Czy są narkotyki w polskich więzieniach?
Niestety tak. Żadne więzienie na świecie nie jest wolne od narkotyków. Żaden kraj nie potrafi sobie z tym poradzić.
Od kiedy w polskich więzieniach są narkotyki?
Dokładnie nie wiadomo. W więzieniach jest duże zapotrzebowanie na środki zmieniające odbiór rzeczywistości. Kiedyś to był alkohol, dziś narkotyki.
Jak odbywa się przemyt?
Pomysłowość więźniów i ich rodzin jest ogromna. Wódkę można na przykład wlać do prezerwatywy, a tę schować w pojemniku z keczupem.

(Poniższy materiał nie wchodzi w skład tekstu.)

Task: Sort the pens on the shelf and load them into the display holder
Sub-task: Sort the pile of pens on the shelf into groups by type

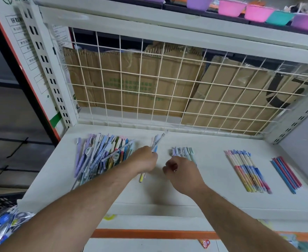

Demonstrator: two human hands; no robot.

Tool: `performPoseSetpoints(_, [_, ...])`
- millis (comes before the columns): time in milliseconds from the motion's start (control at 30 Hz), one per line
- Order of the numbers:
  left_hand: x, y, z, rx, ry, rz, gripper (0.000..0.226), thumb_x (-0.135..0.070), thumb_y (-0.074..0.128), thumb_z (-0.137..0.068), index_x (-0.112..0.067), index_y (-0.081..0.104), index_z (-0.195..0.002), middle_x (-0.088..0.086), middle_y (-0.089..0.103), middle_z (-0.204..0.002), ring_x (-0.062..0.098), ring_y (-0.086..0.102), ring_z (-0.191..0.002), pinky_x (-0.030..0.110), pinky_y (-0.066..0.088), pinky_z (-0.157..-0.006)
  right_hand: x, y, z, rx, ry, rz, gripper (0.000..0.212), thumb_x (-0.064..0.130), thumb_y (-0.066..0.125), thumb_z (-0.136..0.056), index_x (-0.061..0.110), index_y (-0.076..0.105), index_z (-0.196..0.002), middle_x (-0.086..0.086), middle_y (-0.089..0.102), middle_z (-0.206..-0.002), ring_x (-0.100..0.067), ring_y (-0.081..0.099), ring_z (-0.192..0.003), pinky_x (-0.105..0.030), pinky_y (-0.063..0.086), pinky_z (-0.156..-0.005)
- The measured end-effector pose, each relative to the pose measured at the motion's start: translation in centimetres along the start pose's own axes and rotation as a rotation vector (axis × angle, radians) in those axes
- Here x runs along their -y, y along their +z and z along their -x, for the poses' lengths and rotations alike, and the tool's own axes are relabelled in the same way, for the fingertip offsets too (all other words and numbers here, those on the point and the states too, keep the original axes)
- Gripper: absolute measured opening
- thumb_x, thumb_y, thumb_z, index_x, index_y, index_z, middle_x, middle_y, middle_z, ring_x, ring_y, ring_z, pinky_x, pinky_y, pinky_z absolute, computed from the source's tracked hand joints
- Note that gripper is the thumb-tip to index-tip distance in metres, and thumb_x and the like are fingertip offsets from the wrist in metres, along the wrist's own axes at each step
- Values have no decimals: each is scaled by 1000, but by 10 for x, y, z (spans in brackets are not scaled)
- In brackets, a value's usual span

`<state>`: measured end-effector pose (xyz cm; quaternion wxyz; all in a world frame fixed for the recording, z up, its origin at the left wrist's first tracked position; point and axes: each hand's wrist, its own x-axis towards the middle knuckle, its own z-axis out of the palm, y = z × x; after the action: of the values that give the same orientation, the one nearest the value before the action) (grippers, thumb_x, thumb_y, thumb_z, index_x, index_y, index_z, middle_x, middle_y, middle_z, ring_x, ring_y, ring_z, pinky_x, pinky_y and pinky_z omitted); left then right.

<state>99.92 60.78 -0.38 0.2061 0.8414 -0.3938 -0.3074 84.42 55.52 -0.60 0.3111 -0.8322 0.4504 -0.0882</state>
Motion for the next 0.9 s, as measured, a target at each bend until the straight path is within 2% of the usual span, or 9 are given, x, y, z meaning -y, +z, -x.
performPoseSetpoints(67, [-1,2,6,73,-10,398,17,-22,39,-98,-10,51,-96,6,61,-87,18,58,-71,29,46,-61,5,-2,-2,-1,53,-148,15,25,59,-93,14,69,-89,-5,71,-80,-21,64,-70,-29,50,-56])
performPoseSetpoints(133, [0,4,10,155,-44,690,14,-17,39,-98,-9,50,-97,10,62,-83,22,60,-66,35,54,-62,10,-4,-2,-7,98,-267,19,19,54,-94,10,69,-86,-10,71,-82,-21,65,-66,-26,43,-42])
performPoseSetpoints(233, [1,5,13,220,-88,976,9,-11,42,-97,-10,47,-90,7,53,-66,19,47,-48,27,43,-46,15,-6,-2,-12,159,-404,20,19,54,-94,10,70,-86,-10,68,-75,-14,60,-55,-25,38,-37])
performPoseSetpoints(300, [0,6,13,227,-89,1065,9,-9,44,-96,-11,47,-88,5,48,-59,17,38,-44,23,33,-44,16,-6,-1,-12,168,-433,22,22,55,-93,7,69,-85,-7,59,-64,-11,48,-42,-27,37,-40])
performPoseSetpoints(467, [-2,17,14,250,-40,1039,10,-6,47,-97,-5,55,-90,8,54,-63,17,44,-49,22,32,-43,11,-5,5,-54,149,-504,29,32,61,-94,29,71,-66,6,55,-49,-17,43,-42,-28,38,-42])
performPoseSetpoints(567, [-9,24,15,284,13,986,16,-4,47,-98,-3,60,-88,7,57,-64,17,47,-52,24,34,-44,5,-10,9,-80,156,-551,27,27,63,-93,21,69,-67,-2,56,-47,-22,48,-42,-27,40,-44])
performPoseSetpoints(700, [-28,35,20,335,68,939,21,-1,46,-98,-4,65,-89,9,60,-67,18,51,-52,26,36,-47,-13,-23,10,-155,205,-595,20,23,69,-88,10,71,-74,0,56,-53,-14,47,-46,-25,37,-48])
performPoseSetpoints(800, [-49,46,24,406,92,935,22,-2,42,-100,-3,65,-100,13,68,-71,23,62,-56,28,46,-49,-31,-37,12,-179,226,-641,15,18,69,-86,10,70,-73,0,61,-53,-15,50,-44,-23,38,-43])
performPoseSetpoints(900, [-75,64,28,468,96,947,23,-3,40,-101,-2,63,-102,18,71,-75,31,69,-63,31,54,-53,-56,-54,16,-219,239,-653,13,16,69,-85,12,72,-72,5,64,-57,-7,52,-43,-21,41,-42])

Od kiedy zwiększyły się kontrole, przemycanie alkoholu stało się trudniejsze, więźniowie przestawili się na narkotyki. Łatwiej je przemycić.
Co robicie, żeby to utrudnić?
Wszystkie paczki są kontrolowane, prześwietlane, otwierane. Ale oddziałowy ma do sprawdzenia w ciągu kilku dni kilkadziesiąt paczek. Może coś przeoczyć. Dlatego - dla utrudnienia - więźniom nie wolno wysyłać produktów, których nie można sprawdzić szybko i natychmiast, na przykład kasz, mąki, ryżu. Od kilku lat nie można też przysyłać więźniom papierosów, w których chowane były narkotyki.

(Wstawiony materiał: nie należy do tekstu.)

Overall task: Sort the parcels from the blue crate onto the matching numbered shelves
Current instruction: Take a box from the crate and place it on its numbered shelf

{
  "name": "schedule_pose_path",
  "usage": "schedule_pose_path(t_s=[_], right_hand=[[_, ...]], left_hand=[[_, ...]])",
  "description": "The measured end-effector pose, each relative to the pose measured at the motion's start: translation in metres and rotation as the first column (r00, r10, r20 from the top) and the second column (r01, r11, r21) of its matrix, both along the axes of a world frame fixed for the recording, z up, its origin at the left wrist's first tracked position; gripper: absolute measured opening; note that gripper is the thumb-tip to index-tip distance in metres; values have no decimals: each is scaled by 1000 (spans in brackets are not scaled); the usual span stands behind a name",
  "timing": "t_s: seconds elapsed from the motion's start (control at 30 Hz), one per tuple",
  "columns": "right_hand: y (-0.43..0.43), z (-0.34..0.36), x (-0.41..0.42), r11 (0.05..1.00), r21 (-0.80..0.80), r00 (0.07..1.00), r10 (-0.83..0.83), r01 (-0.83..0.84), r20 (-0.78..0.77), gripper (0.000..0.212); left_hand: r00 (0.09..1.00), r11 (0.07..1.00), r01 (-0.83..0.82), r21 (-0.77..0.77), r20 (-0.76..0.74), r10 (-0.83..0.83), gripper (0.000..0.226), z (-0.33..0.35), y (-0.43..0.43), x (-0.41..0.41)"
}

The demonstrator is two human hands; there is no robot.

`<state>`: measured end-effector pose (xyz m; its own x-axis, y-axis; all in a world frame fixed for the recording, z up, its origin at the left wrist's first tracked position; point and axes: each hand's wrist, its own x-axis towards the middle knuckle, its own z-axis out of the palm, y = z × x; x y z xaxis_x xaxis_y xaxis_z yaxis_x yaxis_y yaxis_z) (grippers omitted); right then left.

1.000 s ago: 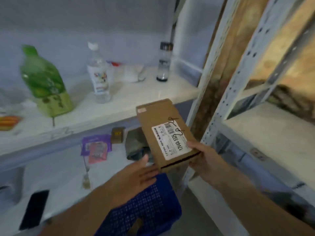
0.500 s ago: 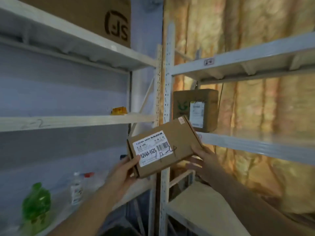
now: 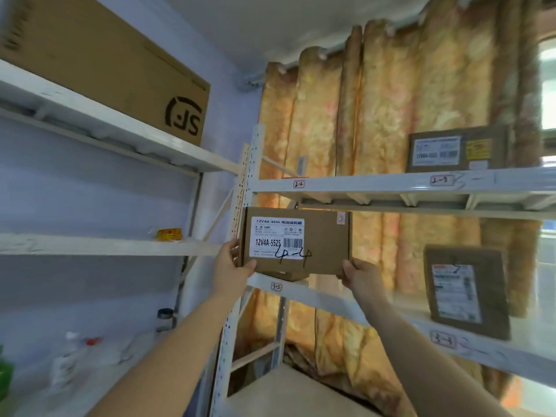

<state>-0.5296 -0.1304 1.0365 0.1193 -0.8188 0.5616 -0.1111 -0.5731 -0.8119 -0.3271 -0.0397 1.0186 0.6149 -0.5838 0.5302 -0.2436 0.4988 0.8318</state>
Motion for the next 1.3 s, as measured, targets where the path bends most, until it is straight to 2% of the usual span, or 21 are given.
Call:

Mimo to trafiają za kraty. Duże ilości?
W ubiegłym roku zatrzymaliśmy 600 porcji narkotyków. Najwięcej, po 77 razy, w zakładach w okręgu koszalińskim i bydgoskim. W niewielkich ilościach, od grama do trzech. Największa porcja miała 12 gramów. Tu ogromne zasługi należy przypisać rodzinom osadzonych. Nogi się pode mną uginają, gdy widzę, jak 12-letnia dziewczynka dostarcza ojcu amfetaminę na widzeniu. Ludzie chowają narkotyk pod naklejkę na pomarańczy, wpychają do tubki z kremem.
Przeszukiwanie paczek nie wystarczy. Co jeszcze robicie?

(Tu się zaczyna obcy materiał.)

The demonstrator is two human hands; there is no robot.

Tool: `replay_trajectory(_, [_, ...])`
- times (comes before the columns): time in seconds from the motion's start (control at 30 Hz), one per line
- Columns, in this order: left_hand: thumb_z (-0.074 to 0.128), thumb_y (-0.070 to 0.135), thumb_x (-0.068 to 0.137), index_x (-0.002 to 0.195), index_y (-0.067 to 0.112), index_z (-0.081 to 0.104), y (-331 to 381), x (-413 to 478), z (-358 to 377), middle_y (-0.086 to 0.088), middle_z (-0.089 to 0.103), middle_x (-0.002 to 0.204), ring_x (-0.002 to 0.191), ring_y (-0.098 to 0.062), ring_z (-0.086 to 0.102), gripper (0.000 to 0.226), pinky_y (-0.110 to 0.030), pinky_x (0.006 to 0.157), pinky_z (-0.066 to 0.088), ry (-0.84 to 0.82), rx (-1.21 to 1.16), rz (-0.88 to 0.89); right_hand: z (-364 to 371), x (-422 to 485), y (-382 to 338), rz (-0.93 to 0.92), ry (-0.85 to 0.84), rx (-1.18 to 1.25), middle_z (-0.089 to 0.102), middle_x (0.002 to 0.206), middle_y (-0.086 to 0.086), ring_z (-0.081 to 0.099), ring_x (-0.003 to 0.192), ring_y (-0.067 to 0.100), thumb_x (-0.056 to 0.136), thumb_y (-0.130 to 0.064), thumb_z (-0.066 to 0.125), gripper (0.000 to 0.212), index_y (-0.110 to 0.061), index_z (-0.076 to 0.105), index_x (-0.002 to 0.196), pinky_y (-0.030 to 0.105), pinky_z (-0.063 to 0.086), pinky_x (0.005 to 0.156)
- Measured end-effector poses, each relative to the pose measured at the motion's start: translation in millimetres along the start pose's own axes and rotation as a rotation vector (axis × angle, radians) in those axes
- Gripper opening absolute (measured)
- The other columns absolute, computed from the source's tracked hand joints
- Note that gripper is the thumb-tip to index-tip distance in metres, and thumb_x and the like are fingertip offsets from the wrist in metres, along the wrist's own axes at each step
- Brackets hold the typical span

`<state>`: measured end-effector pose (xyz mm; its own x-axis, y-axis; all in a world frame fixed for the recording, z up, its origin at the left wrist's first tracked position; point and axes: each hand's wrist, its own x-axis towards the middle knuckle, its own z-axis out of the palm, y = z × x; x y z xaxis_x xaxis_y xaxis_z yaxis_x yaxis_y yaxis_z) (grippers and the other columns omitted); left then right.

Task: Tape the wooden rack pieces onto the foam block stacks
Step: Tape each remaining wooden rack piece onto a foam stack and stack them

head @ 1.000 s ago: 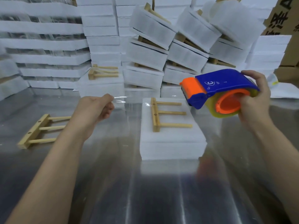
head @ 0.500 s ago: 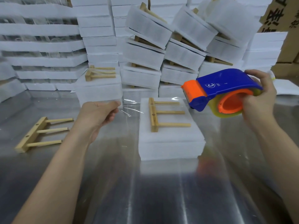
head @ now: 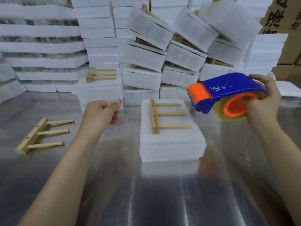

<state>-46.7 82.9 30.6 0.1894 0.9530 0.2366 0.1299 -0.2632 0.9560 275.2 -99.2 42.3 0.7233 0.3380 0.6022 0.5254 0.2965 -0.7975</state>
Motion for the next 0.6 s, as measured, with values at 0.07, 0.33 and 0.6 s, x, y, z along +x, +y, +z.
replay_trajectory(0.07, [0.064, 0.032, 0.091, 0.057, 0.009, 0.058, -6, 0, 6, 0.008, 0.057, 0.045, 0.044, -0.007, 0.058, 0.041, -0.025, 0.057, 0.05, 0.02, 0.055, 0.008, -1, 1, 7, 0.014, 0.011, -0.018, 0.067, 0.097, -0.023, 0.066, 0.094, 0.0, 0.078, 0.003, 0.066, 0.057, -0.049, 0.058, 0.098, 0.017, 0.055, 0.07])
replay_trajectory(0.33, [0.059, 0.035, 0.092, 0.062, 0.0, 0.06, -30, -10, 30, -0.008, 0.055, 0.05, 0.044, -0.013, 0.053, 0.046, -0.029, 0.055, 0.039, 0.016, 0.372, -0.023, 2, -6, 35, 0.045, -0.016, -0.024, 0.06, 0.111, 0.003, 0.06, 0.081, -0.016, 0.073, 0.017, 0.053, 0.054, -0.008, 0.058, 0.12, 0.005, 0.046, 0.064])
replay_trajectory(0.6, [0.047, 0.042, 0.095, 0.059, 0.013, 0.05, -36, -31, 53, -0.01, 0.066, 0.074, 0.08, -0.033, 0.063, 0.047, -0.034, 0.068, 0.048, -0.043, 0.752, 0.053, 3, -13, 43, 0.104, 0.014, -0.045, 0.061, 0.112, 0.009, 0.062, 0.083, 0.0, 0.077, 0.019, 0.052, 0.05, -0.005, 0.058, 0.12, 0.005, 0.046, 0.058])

Postawiliśmy na specjalnie tresowane psy. Mamy ich 80. Ostatnio znalazły narkotyki w koreczkach śledziowych i w wydrążonej kości szynki.
Czy zdarza się, że w przemycie i handlu narkotykami w więzieniach pomagają sami funkcjonariusze?
Niestety tak. Taki człowiek jest natychmiast wykluczany z zawodu i ma sprawę karną. Bywają też sprawy niejasne. W Słupsku szef ochrony miał u siebie porcję narkotyku. Tłumaczył, że znalazł ją na placu spacerowym, zamknął w sejfie i trzymał w celach szkoleniowych. To się zdarza, bo w miastach narkotyki czasami są przerzucane przez mur więzienia. Problem polega na tym, że ów szef ochrony nie powinien był przechowywać narkotyku, tylko natychmiast zawiadomić policję.
Jak zapobiegać narkomanii wśród więźniów?
W całym kraju jest 11 oddziałów dla narkomanów, gdzie można ich leczyć z uzależnienia. Problem w tym, że na miejsce trzeba czekać kilka miesięcy. Jeśli ktoś ma krótki wyrok, zanim dostanie się na oddział, już wychodzi. Są dwa miejsca, w Warszawie i Krakowie, gdzie stosujemy metadon, czyli substytut narkotyku. Mamy też podpisane umowy z Monarem. Osadzeni wychodzący z więzień mogą kontynuować leczenie.